Solarwinds not seeing correct disk size; “Connection timeout. Job canceled by scheduler.” errors

Had this issue at work today. Notice the disk usage data below in Solarwinds –

Disk Usage

The ‘Logical Volumes’ section shows the correct info but the ‘Disk Volumes’ section shows 0 for everything.

Added to that all the Application Monitors had errors –

Timeout

I searched Google on the error message “Connection timeout. Job canceled by Scheduler.” and found this Solarwinds KB article. Corrupt performance counters seemed to be a suspect. That KB article was a bit confusing me to in that it gives three resolutions and I wasn’t sure if I am to do all three or just pick and choose. :)

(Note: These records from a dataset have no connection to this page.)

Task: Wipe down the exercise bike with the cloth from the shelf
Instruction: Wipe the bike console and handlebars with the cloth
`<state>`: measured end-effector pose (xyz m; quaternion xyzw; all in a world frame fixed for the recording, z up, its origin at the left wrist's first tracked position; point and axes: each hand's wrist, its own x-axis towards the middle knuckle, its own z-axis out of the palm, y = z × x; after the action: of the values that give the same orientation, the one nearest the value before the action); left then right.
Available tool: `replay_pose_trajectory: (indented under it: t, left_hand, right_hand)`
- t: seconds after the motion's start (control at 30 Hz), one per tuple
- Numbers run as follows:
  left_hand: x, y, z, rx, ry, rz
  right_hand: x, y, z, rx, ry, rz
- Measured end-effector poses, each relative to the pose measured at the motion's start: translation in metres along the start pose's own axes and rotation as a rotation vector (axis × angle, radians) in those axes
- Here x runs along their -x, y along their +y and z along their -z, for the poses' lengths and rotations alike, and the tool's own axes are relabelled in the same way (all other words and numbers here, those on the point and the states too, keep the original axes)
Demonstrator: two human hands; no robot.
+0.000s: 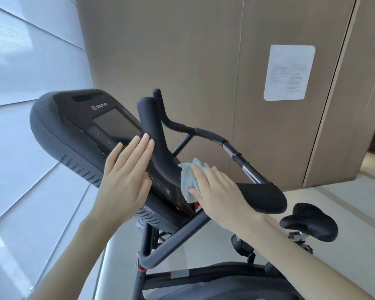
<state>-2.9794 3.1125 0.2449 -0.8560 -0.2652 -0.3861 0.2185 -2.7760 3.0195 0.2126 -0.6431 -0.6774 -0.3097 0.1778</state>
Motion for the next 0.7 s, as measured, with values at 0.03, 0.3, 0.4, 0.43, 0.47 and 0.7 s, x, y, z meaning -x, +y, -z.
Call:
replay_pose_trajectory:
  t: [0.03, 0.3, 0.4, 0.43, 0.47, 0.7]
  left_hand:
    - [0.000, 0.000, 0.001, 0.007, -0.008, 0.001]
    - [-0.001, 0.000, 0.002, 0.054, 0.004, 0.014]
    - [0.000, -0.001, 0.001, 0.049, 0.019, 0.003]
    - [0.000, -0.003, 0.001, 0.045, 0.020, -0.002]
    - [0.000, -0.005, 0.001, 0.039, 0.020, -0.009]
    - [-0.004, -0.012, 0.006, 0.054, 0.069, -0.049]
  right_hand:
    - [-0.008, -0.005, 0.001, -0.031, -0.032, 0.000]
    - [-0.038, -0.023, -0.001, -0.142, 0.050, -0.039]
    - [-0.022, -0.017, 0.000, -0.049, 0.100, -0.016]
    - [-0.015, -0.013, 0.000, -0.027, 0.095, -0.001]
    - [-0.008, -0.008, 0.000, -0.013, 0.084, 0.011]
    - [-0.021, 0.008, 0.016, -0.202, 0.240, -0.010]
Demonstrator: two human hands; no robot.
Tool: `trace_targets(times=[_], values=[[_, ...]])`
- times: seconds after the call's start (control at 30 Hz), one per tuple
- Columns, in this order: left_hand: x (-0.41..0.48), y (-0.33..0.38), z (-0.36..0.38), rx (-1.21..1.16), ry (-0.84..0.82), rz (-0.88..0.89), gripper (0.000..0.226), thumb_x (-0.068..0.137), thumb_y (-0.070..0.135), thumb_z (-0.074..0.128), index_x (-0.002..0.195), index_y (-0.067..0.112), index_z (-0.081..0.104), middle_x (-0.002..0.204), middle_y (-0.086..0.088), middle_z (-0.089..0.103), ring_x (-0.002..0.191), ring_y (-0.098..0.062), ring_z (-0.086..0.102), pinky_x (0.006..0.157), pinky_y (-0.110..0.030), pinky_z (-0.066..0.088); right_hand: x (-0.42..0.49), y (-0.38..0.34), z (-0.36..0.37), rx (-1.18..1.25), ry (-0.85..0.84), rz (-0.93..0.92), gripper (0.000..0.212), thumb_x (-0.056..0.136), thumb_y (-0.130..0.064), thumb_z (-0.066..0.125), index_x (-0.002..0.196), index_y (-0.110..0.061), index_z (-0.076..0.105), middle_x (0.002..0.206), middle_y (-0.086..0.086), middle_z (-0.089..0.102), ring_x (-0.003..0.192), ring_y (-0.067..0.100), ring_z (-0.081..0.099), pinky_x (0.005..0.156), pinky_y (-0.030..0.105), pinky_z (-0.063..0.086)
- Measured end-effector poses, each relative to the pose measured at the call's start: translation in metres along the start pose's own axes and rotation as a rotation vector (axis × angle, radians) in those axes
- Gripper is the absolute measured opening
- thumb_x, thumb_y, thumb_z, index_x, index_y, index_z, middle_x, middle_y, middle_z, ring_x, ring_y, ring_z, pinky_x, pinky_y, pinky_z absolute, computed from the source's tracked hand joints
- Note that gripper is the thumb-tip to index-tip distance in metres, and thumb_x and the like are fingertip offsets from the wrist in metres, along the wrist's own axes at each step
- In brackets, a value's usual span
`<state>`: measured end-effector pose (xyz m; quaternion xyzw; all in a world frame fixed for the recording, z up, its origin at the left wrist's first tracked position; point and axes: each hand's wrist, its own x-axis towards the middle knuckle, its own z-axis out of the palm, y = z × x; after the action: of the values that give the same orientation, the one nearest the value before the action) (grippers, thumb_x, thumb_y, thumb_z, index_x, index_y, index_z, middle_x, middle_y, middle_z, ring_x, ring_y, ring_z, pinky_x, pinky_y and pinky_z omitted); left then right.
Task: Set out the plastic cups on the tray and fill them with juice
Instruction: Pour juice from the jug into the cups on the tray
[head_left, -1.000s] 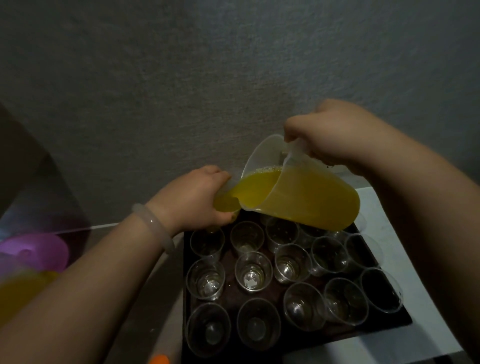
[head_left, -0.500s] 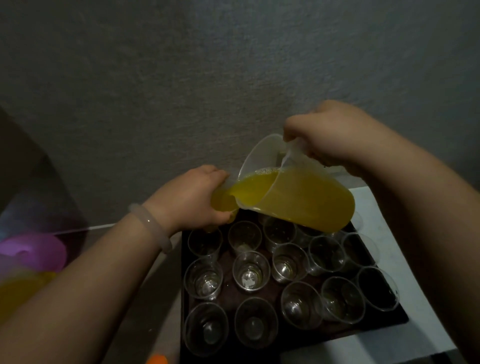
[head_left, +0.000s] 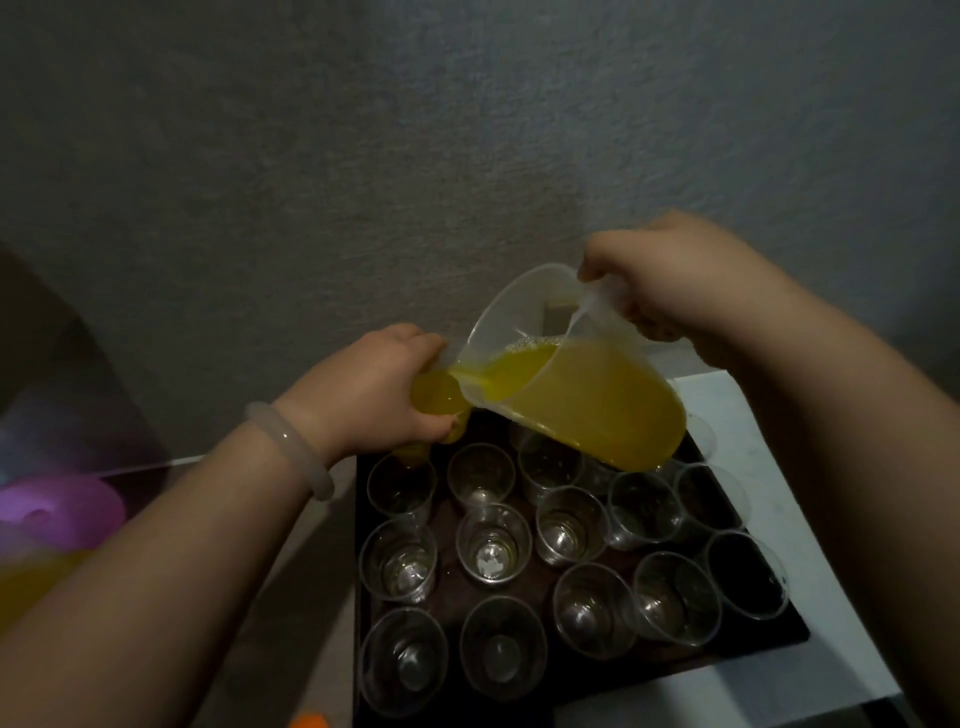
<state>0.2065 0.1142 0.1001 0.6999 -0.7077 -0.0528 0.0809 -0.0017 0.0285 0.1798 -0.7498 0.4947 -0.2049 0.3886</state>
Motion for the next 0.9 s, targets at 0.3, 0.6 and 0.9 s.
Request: trace_targets(times=[0.3,0.6,0.9], values=[[0.014,0.003,0.003,-0.003,-0.054,-0.002,0.083,0.071,0.041,0.076,0.141,0.017,0.041,0.124,-0.002,0.052,0.108,-0.016,0.055,0.09,-0.022,0.041,-0.008,0.032,-0.021,0.394,0.113,0.156,0.028,0.085,-0.023,0.054,0.059,-0.016,0.047,0.041,-0.004,0.039,0.033,0.009,0.03,0.037,0.013,0.023],[0.046,0.003,0.015,0.146,-0.244,0.057,0.083,0.071,0.041,0.076,0.141,0.019,0.038,0.128,-0.002,0.042,0.113,-0.021,0.051,0.092,-0.029,0.045,-0.005,0.05,-0.028,0.57,0.2,0.167,0.027,0.083,-0.022,0.053,0.06,-0.015,0.04,0.041,-0.003,0.036,0.032,0.01,0.028,0.036,0.017,0.022],[0.064,0.005,0.037,0.301,-0.428,0.159,0.08,0.076,0.036,0.075,0.143,0.02,0.034,0.14,-0.003,0.037,0.121,-0.021,0.047,0.093,-0.029,0.043,0.001,0.064,-0.028,0.615,0.201,0.151,0.03,0.081,-0.023,0.053,0.055,-0.015,0.041,0.041,-0.003,0.033,0.033,0.011,0.028,0.036,0.013,0.022]])
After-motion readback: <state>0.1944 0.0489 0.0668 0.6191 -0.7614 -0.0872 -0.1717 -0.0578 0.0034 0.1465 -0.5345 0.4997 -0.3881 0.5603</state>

Event Logs on the target server did show corrupt performance counters.

Initial Errors

I tried to get the counters via PowerShell to double check and got an error as expected –

Broken Get-Counter

Ok, so performance counter issue indeed. Since the Solarwinds KB article didn’t make much sense to me I searched for the Event ID 3001 as in the screenshot and came across a TechNet article. Solution seemed simple – open up command prompt as an admin, run the command lodctr /R. This command apparently rebuilds the performance counters from scratch based on currently registry settings adn backup INI files (that’s what the help message says). The command completed straight-forwardly too.

lodctr - 1

With this the performance counters started working via PowerShell.

Working Get-Counter

Event Logs still had some error but those were to do with the performance counters of ASP.Net and Oracle etc.

More Errors

The fix for this seemed to be a bit more involved and requires rebooting the server. I decided to skip it for now as I don’t these additional counters have much to do with Solarwinds. So I let those messages be and tried to see if Solarwinds was picking up the correct info. Initially I took a more patient approach of waiting and trying to make it poll again; then I got impatient and did things like removing the node from monitoring and adding it back (and then wait again for Solarwinds to poll it etc) but eventually it began working. Solarwinds now sees the disk space correctly and all the Application Monitors work without any errors too.

Here’s what I am guessing happened (based on that Solarwinds KB article I linked to above). The performance counters of the server got corrupt. Solarwinds uses counters to get the disk info etc. Due to this corruption the poller spent more time than usual when fetching info from the server. This resulted in the Application Monitor components not getting a chance to run as the poller had run out of time to poll the server. Thus the Application Monitors gave the timeout errors above. In reality the timeout was not from those components, it was from the corrupt performance counters.